A Proof of Concept study is a trial to demonstrate clinical efficacy with a small number of strictly selected patients.
The objectives of the Proof of Concept Study:
• Validation of the relevance of novel therapeutic targets and in vivo preclinical models to man.
• Define potential biological markets for clinical efficacy or toxicity.
• Provide earlier evidence of the potential to show clinical efficacy.
• Rapidly eliminate potential failures from the pipeline.
• Provide an assessment of the commercial potential of NCE development candidates.
It is essential to have well defined criteria for decision-making at all stages of the R&D process. This is particularly true for those that will result in a NO GO decision.
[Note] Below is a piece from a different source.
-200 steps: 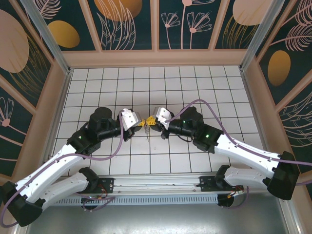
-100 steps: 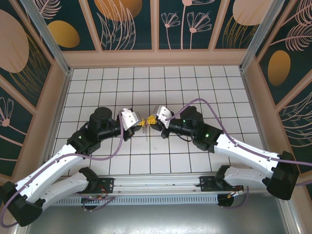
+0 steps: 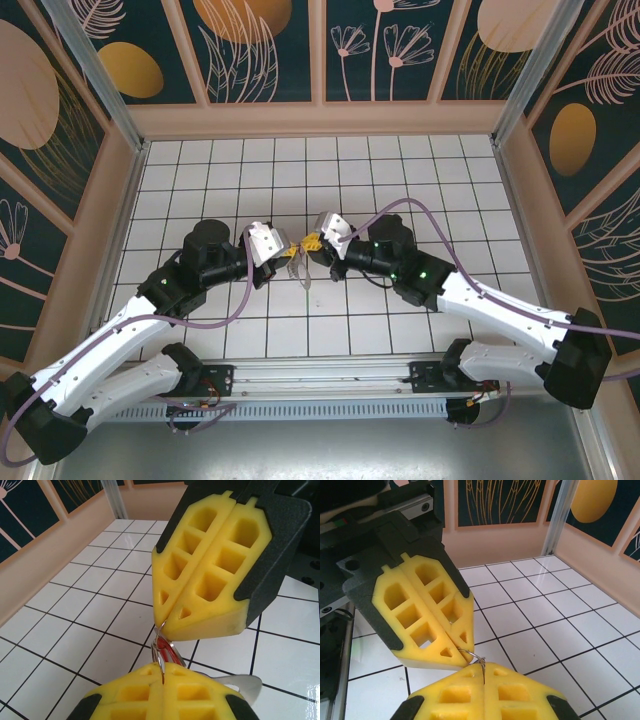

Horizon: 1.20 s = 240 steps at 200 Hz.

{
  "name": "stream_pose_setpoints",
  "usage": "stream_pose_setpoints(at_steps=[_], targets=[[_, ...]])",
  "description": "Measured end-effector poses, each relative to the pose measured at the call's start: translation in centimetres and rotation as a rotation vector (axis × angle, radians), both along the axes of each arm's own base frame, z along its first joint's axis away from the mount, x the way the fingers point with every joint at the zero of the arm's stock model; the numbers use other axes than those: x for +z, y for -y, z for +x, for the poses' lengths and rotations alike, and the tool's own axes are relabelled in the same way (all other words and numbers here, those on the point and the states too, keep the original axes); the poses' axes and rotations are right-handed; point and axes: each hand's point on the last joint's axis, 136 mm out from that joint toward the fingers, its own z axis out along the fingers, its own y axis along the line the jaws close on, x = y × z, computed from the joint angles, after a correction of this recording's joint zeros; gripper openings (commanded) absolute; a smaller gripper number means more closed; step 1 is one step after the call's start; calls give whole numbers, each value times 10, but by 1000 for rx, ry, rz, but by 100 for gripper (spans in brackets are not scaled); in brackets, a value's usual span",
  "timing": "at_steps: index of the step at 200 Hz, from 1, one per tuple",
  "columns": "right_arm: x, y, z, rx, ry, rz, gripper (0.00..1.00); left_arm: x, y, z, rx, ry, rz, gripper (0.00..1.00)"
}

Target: Put the keys on the keyring

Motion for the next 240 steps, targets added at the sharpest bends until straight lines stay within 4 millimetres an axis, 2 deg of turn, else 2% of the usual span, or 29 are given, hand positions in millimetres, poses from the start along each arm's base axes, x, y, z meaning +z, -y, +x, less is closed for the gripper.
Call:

Potential GO/NO GO Decision criteria:
• Bioavailability/Pharmacokinetics (PK)
• Pharmacodynamics (PD)
• Duration of action
• Relationship between Dose and PD
• Patient acceptability
• Commercial viability in the indication at potential time of launch
Proof of concept (POC) may be defined as the earliest point in the drug development process at which the weight of evidence suggests that it is “reasonably likely” that the key attributes for success are present and the key causes of failure are absent. POC is multidimensional but is focused on attributes that, if not addressed, represent a threat to the success of the project in crucial areas such as safety, efficacy, pharmaceutics, and commercial and regulatory issues. The appropriate weight of evidence is assessed through the use of mathematical models and by evaluating the consequences of advancing a candidate drug that is not safe, effective, or commercially viable, vs. failing to advance a candidate that possesses these attributes. Tools for POC include biomarkers, targeted populations, pharmacokinetic (PK)/pharmacodynamic (PD) modeling, simulation,...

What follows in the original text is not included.